Figure 4. The biophysical and biochemical characterization of DC-TEAD3in03. (A) The chemical structures of DC-TEAD3in01, DC-TEAD3in02 and DC-TEAD3in03. (B)‒(D) The inhibitory activities of DC-TEAD3in01, DC-TEAD3in02 and DC-TEAD3in03 through CuAAC-based click chemistry. The band intensity was quantified in ImageJ (NIH). The experiments were performed in triplicate and the data was shown as mean ± SD, n = 3. (E) DC-TEAD3in03 selectively inhibited TEAD1 and TEAD3 palmitoylation while sparing TEAD2 and TEAD4. (F) and (G) DC-TEAD3in03 significantly improved the thermostability of TEAD3 but had minimal effect on TEAD1 or corresponding C359S mutant. Synthetic YAP peptide was used as the positive control with the ratio of 1:5. The experiments were performed in triplicate. (H) The modification of transfected-TEAD3 upon 50 μmol/L DC-TEAD3in03 treatment for 6 h was detected by MS experiments.
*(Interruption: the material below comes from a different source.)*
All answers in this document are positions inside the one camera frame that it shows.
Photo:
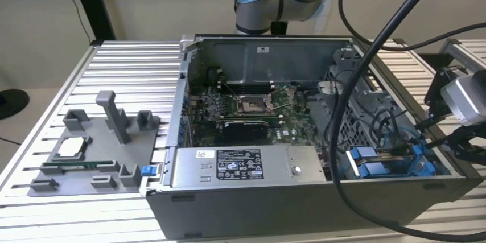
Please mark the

Figure 5. The binding mode analysis of DC-TEAD3in03. (A) Binding mode of DC-TEADin1072 (magenta) with TEADs protein (TEAD1: 6IM5³⁹, TEAD2: 5EMV³⁰, TEAD3: 5EMW³⁰, TEAD4: 3JUA⁴⁰). DC-TEADin1072 forms clash (red dash) with Leu383 in TEAD2 and Leu366 in TEAD4, rationalizing the selectivity towards TEAD1 and TEAD3. (B) Binding mode of DC-TEAD3in01 with TEAD3. (C) Binding mode of DC-TEAD3in02 with TEAD3. (D) Binding mode of DC-TEAD3in03 with TEAD3. (E) The clash (red dash) between DC-TEAD3in03 (orange) and TEAD2, TEAD4. (F) Overlap mode of DC-TEADin1072 (cyan) and DC-TEAD3in03 (salmon) with TEAD3.

Figure 6. DC-TEAD3in03 selectively engaged TEAD3 in cells. (A) HEK293T cells were treated with 50 μmol/L DC-TEADin1072 for 6 h in CETSA experiments to demonstrate the direct binding of DC-TEADin1072 with TEAD1 and TEAD3 in intact cells. (B) HEK293T cells were treated with 50 μmol/L DC-TEAD3in03 for 6 h in CETSA experiments to demonstrate that DC-TEAD3in03 significantly increased the thermal stability of TEAD3 in intact cells. (C) and (D) The effect of DC-TEAD3in03 on TEAD-dependent/independent reporter system. The results shown are mean ± SD of three technical replicates (∗P < 0.05, ∗∗P < 0.01, ∗∗∗P < 0.001, ∗∗∗∗P < 0.0001, N.S.: P > 0.05), n = 3. (E) The effect of DC-TEAD3in03 on TEAD1, TEAD2, TEAD3, and TEAD4 activities in GAL4 reporter system. HEK293T cells were transfected with a GAL4-LUC reporter, together with expression vectors for GAL4-TEADs constructs as indicated. The results shown are mean of three technical replicates, n = 3.

Figure 7. DC-TEAD3in03 decreases vertebrate appendage growth during the juvenile growth phase. (A) Growth rates of the caudal fins of DMSO-treated and DC-TEAD3in03-treated zebrafish during the juvenile growth phase (starting at 2 months of age). (B) The average and standard deviation of fin lengths of DMSO- and DC-TEAD3in03-treated fish at the indicated time points. (C) Caudal fins of zebrafish before treatments (d0) and after 14 days of continuous treatment (d14). (D) Growth rates of the bodies of DMSO-treated and DC-TEAD3in03-treated zebrafish during the juvenile growth phase (starting at 2 months of age). (E) Measurements of the body length of untreated and treated zebrafish during the juvenile growth phase (starting at 2 months of age). (F) Images displaying zebrafish bodies after treatment with DMSO and DC-TEAD3in03. (G) Growth rates of the caudal fins of DMSO-treated and DC-TEADin1072-treated zebrafish during the juvenile growth phase (starting at 2 months of age). (H) The average and standard deviation of fin lengths of DMSO- and DC-TEADin1072-treated fish at the indicated time points. (I) Caudal fins of zebrafish before treatments (d0) and after 14 days of continuous treatment (d14). (J) Growth rates of the bodies of DMSO-treated and DC-TEADin1072-treated zebrafish during the juvenile growth phase (starting at 2 months of age). (K) Measurements of the body length of untreated and treated zebrafish during the juvenile growth phase (starting at 2 months of age). (L) Images displaying zebrafish bodies after treatment with DMSO and DC-TEADin1072. Scale bars equal 1 mm.